Bu yıl bursa festivalini
daha da hareketlendirmek için bir fuar açıldı. Böylece festivale, Avrupa’daki
benzerleri gibi canlı ve neşeli bir eğlence havası da vermek mümkün oldu.
Bursalılar,
Hacivat ve karagöz oyununu perdeye mal eden Şeyh Küşeyri’nin hemşerileri
olmasından kıvanç duyuyorlar. Bu yüzden karagöz festival programına geniş yer
verilmişti.
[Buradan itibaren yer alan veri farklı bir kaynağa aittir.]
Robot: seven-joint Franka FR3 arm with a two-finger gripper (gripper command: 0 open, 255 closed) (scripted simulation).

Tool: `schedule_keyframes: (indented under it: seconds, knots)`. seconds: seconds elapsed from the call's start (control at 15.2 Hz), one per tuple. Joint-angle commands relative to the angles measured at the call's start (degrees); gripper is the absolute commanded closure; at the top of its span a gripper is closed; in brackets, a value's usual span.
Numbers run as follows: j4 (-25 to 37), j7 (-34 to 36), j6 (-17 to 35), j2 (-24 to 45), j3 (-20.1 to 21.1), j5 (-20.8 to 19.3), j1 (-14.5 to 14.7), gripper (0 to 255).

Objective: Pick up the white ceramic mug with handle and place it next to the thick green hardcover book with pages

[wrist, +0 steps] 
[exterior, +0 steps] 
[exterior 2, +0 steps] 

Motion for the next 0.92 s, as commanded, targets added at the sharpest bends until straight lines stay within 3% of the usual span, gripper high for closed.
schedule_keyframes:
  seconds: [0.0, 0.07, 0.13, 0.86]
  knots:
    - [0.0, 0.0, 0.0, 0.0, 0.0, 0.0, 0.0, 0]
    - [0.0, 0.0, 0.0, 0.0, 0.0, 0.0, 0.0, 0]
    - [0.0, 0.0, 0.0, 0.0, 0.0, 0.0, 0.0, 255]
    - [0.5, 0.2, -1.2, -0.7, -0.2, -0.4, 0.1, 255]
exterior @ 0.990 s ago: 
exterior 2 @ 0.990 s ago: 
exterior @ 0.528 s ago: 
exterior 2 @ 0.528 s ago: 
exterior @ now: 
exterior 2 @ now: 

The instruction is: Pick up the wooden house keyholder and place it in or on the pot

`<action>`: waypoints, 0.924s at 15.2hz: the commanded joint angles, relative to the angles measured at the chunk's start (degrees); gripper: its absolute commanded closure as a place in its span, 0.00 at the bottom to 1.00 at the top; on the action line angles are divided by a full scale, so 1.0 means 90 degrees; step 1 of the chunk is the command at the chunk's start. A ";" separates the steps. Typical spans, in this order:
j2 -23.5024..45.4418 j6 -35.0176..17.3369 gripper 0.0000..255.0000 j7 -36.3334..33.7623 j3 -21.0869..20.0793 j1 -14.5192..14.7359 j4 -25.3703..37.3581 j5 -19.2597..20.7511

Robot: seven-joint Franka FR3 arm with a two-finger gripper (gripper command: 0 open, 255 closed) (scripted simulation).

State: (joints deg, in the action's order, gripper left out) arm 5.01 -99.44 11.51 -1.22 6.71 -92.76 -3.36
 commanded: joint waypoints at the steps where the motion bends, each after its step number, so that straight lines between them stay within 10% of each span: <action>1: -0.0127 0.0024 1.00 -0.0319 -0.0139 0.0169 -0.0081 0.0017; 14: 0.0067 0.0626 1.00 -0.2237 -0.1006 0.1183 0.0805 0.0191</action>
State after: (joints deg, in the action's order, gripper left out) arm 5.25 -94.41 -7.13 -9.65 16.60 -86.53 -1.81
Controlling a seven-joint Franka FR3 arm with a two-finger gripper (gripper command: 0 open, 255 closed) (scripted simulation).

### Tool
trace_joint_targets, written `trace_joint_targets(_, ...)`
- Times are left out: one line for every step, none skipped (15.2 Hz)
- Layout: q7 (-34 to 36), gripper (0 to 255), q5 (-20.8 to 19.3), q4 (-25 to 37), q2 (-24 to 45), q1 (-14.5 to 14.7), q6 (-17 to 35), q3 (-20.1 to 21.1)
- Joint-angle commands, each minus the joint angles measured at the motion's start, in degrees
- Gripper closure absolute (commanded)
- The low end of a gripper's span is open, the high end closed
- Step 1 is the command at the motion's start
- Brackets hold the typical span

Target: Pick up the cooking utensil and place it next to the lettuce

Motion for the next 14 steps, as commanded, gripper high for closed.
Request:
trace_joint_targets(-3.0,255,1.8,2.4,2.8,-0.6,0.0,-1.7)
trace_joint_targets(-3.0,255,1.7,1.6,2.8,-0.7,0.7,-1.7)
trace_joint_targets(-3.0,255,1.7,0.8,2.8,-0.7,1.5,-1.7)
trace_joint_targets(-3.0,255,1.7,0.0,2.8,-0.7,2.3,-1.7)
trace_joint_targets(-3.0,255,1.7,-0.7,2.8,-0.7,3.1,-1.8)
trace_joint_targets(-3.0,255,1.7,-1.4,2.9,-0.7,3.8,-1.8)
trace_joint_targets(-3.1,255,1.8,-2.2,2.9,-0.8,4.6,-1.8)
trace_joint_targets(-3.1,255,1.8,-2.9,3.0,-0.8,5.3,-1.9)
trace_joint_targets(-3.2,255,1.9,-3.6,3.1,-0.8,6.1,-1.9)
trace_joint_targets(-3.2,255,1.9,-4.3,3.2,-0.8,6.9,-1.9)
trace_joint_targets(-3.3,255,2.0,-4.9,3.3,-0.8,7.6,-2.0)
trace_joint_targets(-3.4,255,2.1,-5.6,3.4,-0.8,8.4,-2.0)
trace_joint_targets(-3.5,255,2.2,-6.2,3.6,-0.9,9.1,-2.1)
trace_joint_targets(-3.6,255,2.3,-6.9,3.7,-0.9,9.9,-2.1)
Çocuklar kadar büyükler de karagözün mezarında, çocuk bahçesinde ve
şelale bahçesinde, Bursa’nın ünlü kuklacı ve karagözcüsü Besim Gezer’in
oyunlarını takip etmek için heyecanla bekleşiyorlardı. Gerçekten de bütün
festival sırasında en çok rağbet gören eğlencelerden biri Karagöz oyunları oldur.
Festival
bitmiş, halk beş gün durmadan çılgınlar gibi eğlenmişti. “bakalım gelecek yıl
neler göreceğiz” diye kendi kendilerine sorup duruyorlar.